Liz Truss’s plan to cut taxes for the rich and corporations is not “trickle-down economics”, a Conservative minister has said.
The prime minister on Tuesday said the rich would get a “disproportionate benefit” out of her economic approach but that this would ultimately be good for “everyone in this country”.
The comments were widely interpreted as a return to “trickle-down economics” – the belief that helping the rich will benefit the wider economy.
But asked about the government’s strategy on Wednesday, foreign office minister Gillian Keegan said: “That wasn’t actually a message.”
“You cannot say what we’ve done is trickle-down economics. You know, we’ve just put a massive package in place, which the Chancellor will outline the cost of that and how we’re going to deal with that,” she said.

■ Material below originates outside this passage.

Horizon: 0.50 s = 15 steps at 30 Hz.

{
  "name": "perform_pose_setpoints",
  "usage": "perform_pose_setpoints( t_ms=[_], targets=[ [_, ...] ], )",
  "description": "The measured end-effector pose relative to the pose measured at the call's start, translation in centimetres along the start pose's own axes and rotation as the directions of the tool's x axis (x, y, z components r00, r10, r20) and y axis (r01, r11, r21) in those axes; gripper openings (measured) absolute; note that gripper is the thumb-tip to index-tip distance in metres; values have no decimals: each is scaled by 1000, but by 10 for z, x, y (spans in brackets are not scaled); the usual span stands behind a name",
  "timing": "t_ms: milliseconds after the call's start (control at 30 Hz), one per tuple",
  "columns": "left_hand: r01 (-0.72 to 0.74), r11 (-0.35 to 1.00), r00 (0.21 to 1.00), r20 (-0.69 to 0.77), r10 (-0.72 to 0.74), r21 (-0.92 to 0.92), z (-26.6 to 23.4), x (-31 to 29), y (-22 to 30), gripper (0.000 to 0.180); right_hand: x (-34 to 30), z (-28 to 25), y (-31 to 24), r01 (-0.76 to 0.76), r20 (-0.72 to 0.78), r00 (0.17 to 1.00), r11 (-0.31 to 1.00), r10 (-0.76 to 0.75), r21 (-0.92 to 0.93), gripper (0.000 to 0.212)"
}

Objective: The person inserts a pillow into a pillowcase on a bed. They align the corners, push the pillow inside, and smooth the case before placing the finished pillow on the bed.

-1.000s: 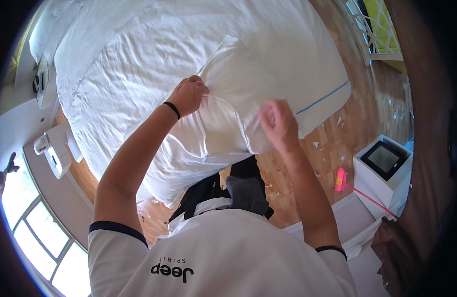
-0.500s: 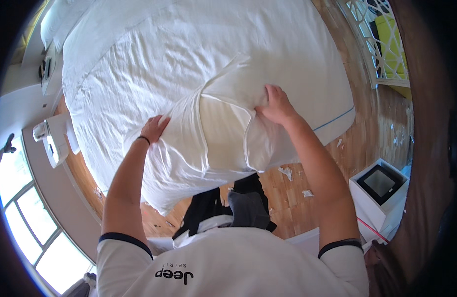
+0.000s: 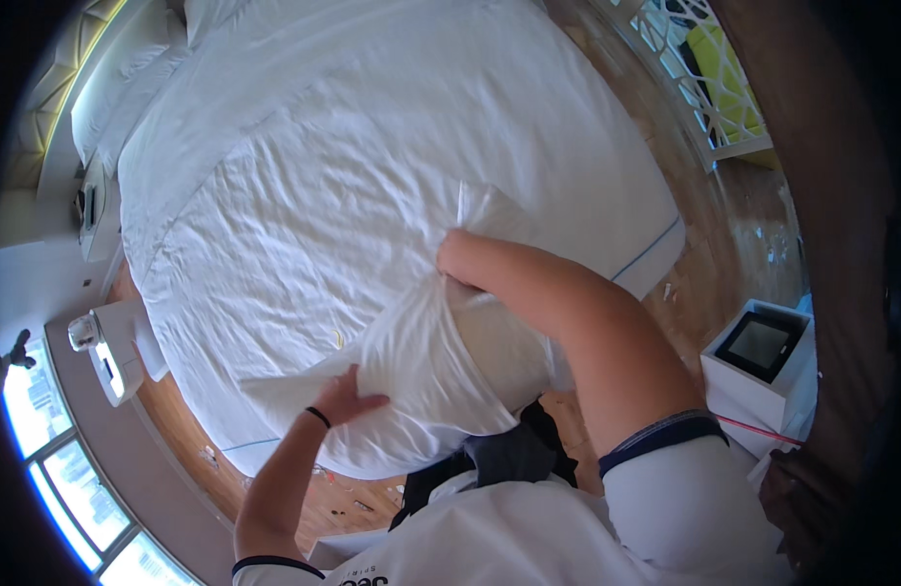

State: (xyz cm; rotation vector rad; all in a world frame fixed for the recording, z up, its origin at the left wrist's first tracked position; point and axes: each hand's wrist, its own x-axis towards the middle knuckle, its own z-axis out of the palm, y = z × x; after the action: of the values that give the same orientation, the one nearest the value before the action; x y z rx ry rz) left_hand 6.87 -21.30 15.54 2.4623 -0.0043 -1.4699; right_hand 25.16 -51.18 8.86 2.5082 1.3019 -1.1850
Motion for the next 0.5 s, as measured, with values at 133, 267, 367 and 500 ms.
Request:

The minister told the BBC that the government had unveiled a “massive” package to support people and that “if you look at the definition of trickle-down economics, that definitely does not fit it”.
Ms Keegan added: “There’s no way you could describe our approach as trickle-down … It does help everybody to be pro-growth and pro-business.”
Policies prioritised by Ms Truss include a cut to corporation tax, abolition of the cap on bankers’ bonuses, and a reduction in National Insurance.
Chancellor Kwasi Kwarteng is also reportedly considering a cut to stamp duty in an upcoming emergency budget scheduled for Friday.
He will also confirm the cost to the Treasury of plans to cap the cost of energy bills this winter.
The insistence that the UK’s economic policy does not amount to “trickle-down” comes as Ms Truss meets Joe Biden in New York today.
Hours before the meeting Mr Biden launched an attack on the concept.
“I am sick and tired of trickle-down economics. It has never worked,” he posted on social media.
“We’re building an economy from the bottom up and middle out.”
Though the tweet was intended for a domestic audience, it appeared to put Ms Truss at odds with Mr Biden ahead of their first meeting.
On Tuesday the prime minister was asked about her economic approach and said: “I don’t accept this argument that cutting taxes is somehow unfair.
“I mean, what we know is that people on higher incomes generally pay more tax.
“So when you reduce taxes, there is often a disproportionate benefit because those people are paying more taxes in the first place.
“We should be setting our tax policy on the basis of what is going to make our country most successful, what is going to deliver that economy that benefits everyone in this country.”